Exercise goal: Each line below containing the word "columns" needs to be shown.

Supplied entries:
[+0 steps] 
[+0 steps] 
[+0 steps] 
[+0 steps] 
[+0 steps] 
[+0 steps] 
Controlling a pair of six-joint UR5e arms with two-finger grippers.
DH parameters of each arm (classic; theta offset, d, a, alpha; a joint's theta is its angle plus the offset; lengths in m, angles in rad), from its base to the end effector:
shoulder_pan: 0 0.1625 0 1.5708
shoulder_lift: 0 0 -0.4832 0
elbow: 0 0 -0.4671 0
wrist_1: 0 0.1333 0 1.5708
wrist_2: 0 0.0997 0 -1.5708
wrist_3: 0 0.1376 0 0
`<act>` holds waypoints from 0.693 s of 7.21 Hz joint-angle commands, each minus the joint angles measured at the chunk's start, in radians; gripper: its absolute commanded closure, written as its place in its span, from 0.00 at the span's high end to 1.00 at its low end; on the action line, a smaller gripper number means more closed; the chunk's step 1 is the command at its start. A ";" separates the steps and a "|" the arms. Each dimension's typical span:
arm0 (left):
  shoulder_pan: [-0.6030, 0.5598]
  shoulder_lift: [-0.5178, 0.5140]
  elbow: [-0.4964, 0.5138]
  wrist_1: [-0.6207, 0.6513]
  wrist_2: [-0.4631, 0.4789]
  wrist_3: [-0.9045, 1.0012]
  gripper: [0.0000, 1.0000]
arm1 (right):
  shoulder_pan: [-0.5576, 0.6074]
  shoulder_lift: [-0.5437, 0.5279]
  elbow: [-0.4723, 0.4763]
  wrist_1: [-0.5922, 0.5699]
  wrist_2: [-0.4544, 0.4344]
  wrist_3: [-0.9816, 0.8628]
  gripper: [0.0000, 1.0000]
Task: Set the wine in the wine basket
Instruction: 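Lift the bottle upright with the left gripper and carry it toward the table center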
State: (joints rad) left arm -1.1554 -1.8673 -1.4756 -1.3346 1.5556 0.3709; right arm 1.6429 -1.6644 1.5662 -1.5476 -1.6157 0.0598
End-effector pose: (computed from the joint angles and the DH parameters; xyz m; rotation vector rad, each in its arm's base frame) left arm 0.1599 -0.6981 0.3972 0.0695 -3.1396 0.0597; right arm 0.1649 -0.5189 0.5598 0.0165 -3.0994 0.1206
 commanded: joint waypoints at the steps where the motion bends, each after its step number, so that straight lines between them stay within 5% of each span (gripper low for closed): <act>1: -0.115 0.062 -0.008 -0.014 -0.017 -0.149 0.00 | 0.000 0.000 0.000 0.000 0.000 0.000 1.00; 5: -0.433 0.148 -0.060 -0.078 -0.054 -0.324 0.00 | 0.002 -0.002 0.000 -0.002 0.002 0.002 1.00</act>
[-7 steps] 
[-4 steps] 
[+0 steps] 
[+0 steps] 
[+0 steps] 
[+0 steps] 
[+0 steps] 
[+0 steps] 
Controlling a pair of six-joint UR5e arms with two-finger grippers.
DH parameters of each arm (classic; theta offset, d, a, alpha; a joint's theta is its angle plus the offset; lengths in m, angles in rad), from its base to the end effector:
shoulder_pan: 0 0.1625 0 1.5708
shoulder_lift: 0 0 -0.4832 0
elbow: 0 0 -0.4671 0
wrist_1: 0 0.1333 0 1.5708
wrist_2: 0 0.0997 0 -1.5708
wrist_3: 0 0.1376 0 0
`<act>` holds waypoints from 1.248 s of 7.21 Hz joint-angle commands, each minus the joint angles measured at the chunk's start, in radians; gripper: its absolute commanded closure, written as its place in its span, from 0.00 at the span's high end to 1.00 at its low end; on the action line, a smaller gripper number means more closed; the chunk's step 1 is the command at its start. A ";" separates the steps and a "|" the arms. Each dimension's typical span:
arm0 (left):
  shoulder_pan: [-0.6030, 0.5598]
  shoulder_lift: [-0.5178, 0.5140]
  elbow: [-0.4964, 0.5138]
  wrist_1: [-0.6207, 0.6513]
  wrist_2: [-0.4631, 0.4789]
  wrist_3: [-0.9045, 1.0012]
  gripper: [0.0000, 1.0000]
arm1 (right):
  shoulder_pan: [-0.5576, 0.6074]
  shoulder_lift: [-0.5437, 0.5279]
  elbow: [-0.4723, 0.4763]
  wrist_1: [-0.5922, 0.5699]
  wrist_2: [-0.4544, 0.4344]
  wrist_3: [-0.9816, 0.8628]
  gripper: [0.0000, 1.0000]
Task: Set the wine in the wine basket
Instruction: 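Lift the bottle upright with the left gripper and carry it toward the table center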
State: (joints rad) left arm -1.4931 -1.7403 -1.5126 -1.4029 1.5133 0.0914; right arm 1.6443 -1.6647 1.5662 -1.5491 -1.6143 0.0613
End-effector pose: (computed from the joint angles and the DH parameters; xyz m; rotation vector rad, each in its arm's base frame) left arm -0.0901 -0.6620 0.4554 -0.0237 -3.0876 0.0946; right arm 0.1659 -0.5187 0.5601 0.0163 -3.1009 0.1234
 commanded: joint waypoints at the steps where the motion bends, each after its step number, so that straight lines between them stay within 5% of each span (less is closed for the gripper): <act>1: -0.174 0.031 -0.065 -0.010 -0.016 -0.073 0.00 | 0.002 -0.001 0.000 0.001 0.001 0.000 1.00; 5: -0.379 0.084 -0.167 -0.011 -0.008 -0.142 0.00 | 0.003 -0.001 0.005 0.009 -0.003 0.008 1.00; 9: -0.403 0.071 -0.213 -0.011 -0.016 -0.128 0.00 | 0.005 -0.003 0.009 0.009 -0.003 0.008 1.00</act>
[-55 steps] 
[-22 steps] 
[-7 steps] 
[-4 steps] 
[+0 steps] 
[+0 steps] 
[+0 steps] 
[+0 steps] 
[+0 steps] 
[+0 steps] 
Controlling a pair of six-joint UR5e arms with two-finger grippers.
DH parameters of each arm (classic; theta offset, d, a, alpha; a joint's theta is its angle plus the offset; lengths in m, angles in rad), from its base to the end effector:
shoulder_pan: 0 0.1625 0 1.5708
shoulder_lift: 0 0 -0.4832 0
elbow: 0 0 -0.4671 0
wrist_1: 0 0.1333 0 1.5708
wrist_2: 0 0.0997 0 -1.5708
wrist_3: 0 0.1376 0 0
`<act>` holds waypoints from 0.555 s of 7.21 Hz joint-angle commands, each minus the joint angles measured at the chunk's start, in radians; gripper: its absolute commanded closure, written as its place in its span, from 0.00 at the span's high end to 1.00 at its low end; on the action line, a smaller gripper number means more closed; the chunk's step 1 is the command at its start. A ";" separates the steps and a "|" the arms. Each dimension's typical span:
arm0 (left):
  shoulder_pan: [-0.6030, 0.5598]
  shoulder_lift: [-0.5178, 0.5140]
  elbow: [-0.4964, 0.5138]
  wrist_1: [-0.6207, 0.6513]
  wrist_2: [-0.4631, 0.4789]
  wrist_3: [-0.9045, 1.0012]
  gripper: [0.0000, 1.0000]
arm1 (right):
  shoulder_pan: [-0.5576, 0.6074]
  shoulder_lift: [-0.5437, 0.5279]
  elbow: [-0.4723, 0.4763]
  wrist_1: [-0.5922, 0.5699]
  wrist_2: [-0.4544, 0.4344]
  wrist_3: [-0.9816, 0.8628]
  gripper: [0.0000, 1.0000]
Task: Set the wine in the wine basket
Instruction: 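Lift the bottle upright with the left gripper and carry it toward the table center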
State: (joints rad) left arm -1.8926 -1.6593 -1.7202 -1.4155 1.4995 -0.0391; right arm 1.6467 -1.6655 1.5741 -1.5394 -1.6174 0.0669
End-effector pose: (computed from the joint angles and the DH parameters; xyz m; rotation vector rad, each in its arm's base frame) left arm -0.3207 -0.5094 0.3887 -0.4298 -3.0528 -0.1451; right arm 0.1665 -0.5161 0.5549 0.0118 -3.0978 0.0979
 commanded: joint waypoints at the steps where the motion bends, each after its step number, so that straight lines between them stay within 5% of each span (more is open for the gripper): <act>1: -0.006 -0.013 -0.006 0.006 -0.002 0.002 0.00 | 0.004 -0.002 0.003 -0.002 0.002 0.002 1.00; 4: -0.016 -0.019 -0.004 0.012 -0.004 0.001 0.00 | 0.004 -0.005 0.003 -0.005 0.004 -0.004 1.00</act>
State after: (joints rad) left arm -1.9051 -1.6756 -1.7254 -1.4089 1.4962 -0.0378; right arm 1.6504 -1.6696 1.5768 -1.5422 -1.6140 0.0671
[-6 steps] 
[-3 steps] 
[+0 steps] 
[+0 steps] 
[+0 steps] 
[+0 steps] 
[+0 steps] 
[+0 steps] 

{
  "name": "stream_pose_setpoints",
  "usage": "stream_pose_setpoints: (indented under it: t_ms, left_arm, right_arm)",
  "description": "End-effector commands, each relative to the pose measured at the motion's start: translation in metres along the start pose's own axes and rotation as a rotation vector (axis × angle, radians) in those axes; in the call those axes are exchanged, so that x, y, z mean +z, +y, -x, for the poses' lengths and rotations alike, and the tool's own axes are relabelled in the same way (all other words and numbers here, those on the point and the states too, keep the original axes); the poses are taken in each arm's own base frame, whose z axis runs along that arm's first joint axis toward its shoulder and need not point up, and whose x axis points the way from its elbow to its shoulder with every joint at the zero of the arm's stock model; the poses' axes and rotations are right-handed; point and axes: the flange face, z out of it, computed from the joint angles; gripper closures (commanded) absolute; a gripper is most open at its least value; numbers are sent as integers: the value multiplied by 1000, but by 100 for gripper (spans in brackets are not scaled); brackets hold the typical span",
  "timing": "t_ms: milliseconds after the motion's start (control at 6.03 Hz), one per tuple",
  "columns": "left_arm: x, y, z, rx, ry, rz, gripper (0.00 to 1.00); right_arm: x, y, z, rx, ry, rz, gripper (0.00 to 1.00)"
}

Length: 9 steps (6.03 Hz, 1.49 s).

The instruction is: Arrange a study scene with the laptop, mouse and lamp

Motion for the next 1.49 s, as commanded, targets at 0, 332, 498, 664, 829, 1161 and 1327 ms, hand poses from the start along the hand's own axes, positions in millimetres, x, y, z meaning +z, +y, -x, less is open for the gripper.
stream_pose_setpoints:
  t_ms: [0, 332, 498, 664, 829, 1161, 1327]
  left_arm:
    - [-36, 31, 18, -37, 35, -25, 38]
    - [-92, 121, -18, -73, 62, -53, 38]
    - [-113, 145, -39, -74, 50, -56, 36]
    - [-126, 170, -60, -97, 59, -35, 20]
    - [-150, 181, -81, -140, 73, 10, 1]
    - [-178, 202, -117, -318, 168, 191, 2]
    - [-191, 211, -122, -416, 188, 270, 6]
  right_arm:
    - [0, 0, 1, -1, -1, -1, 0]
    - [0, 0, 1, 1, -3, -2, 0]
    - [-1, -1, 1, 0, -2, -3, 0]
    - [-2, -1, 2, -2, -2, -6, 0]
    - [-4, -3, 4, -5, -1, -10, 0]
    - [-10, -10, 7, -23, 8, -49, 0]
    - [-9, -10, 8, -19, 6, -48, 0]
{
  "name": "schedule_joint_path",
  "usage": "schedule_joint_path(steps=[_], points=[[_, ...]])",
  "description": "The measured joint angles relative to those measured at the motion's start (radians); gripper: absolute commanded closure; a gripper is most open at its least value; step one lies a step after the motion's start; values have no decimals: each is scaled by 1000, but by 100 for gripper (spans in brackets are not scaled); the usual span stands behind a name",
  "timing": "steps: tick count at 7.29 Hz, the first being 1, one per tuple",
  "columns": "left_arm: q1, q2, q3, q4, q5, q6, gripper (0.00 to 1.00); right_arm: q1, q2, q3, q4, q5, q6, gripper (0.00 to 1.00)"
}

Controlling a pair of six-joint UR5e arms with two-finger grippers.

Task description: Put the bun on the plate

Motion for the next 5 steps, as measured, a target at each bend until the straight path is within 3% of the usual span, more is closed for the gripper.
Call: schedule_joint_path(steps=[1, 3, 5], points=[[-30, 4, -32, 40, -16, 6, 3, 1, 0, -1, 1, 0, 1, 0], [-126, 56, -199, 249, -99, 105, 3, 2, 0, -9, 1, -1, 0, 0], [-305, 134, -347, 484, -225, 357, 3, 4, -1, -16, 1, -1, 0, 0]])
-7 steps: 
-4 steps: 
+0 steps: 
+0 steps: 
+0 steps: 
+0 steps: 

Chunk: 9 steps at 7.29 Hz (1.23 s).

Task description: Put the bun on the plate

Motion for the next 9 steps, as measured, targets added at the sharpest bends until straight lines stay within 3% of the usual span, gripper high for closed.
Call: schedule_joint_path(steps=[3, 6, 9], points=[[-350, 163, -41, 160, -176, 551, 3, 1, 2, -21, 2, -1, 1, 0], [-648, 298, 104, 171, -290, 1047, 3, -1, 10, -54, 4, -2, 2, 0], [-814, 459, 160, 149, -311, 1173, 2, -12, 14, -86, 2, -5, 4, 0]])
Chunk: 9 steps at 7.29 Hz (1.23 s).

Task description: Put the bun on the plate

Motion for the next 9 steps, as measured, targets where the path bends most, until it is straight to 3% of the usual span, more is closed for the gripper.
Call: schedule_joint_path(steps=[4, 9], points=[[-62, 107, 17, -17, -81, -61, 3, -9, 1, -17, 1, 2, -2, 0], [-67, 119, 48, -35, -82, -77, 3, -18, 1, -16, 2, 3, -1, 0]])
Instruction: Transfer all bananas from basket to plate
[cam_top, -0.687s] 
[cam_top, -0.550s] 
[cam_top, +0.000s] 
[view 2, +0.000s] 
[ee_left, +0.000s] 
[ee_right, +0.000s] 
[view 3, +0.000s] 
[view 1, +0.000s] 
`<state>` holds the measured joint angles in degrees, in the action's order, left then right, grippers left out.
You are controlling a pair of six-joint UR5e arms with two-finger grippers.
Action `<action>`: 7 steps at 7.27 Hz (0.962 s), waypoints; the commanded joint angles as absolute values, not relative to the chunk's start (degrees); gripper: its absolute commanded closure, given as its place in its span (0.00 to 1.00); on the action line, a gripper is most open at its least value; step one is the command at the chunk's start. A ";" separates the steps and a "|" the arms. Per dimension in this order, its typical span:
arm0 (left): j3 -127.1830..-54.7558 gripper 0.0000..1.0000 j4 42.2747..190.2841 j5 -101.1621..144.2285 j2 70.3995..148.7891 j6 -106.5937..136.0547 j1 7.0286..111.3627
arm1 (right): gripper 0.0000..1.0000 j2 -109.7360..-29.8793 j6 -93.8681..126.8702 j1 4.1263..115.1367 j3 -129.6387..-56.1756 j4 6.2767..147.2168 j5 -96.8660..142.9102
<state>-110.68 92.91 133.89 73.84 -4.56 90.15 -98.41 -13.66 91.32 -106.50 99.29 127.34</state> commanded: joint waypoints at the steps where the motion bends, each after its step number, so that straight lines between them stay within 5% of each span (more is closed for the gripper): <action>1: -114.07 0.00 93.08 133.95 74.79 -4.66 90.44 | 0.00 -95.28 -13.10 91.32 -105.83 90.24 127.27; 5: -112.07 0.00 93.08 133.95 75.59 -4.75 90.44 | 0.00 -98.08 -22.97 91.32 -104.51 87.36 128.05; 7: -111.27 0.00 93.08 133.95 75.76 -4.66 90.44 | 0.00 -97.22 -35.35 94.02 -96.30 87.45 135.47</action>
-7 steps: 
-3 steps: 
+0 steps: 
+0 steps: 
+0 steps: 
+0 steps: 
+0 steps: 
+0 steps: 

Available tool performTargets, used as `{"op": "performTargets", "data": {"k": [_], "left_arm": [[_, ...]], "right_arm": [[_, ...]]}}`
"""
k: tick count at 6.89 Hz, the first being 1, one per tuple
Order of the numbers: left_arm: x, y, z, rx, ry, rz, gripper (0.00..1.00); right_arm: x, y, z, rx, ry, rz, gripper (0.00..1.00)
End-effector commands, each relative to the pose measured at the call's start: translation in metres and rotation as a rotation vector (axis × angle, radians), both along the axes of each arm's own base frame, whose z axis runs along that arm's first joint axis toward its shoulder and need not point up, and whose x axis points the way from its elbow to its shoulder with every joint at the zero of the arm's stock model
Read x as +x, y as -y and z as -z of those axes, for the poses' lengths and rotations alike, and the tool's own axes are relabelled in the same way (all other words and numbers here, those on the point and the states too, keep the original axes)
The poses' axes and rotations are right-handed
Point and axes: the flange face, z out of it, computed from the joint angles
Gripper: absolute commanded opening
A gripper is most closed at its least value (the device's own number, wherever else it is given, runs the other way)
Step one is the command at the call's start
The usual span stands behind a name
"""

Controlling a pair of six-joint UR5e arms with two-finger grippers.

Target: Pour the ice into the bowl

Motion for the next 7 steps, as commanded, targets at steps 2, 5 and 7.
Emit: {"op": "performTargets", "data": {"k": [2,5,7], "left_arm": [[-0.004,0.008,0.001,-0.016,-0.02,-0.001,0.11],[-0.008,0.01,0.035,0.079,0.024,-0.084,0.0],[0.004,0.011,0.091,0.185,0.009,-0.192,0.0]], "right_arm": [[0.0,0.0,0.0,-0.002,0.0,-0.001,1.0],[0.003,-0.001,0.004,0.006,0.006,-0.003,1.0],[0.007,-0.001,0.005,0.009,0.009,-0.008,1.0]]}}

Solution to the problem:
  "columns": "left_arm: x, y, z, rx, ry, rz, gripper (0.00 to 1.00); right_arm: x, y, z, rx, ry, rz, gripper (0.00 to 1.00)"
  "columns": "left_arm: q1, q2, q3, q4, q5, q6, gripper (0.00 to 1.00); right_arm: q1, q2, q3, q4, q5, q6, gripper (0.00 to 1.00)"

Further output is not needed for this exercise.